Although we didn’t make as much progress as we would have liked, we have achieved our aim of creating a script to prepare individual files for NER processing, and have therefore laid the groundwork for future developments in this area. We hope to build on this work to successfully apply NER to the inscription texts in the EDH in order to make them more widely accessible to researchers and to facilitate their connection to other, similar resources, like Pelagios.

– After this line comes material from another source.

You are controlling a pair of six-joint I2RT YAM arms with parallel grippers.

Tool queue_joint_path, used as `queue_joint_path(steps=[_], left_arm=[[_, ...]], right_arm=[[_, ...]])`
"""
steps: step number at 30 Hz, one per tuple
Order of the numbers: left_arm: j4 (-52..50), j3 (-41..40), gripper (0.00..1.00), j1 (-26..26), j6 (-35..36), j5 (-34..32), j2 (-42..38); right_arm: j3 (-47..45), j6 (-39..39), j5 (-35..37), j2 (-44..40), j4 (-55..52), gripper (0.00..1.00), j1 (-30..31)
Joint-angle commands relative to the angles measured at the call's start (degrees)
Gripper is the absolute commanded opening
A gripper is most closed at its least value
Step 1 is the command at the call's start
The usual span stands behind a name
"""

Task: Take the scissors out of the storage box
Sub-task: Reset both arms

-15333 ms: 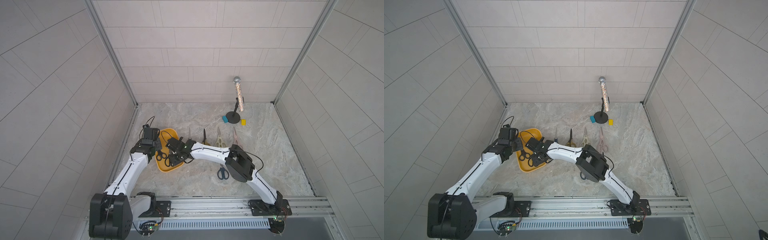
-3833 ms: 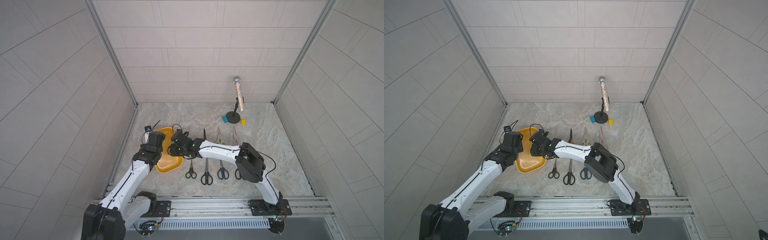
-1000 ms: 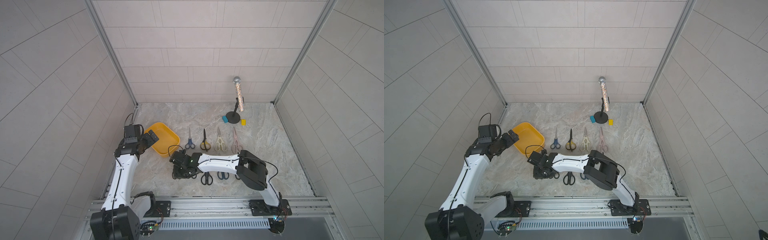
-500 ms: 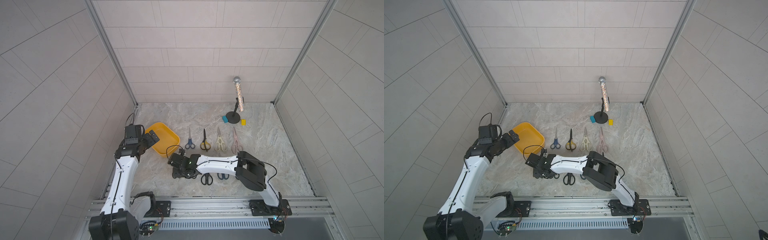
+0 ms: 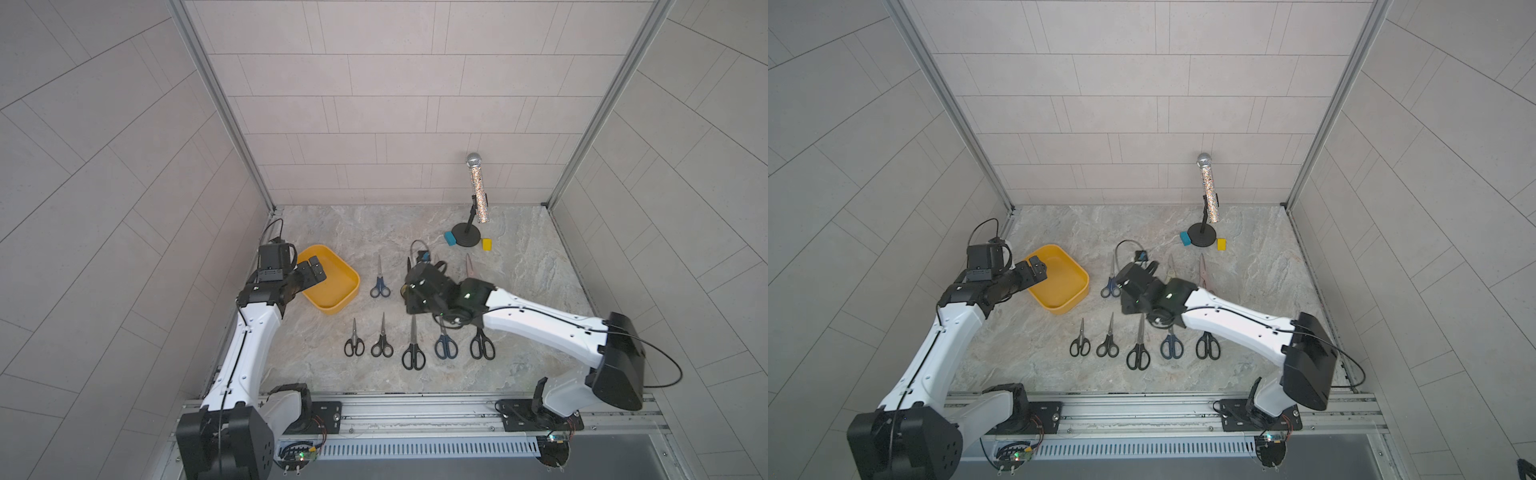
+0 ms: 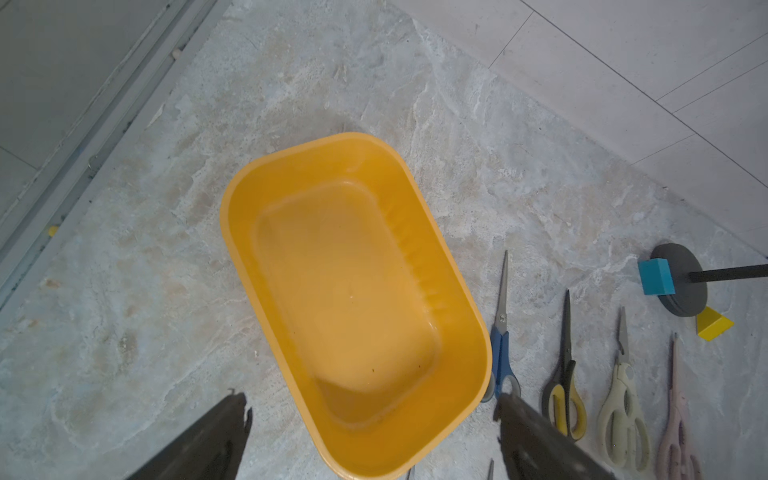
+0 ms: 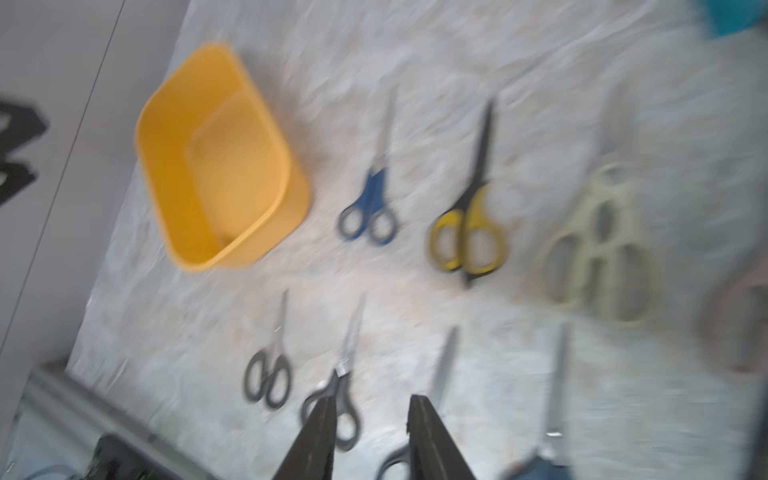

OEDUc: Images and Image metadata working group

Tuesday, June 13th, 2017

Participants: Sarah Middle, Angie Lumezeanu, Simona Stoyanova


The Images and Image Metadata working group met at the London meeting of the Open Epigraphic Data Unconference on Friday, May 15, 2017, and discussed the issues of copyright, metadata formats, image extraction and licence transparency in the Epigraphik Fotothek Heidelberg, the database which contains images and metadata relating to nearly forty thousand Roman inscriptions from collections around the world. Were the EDH to lose its funding and the website its support, one of the biggest and most useful digital epigraphy projects will start disintegrating. While its data is available for download, its usability will be greatly compromised. Thus, this working group focused on issues pertaining to the EDH image collection. The materials we worked with are the JPG images as seen on the website, and the images metadata files which are available as XML and JSON data dumps on the EDH data download page.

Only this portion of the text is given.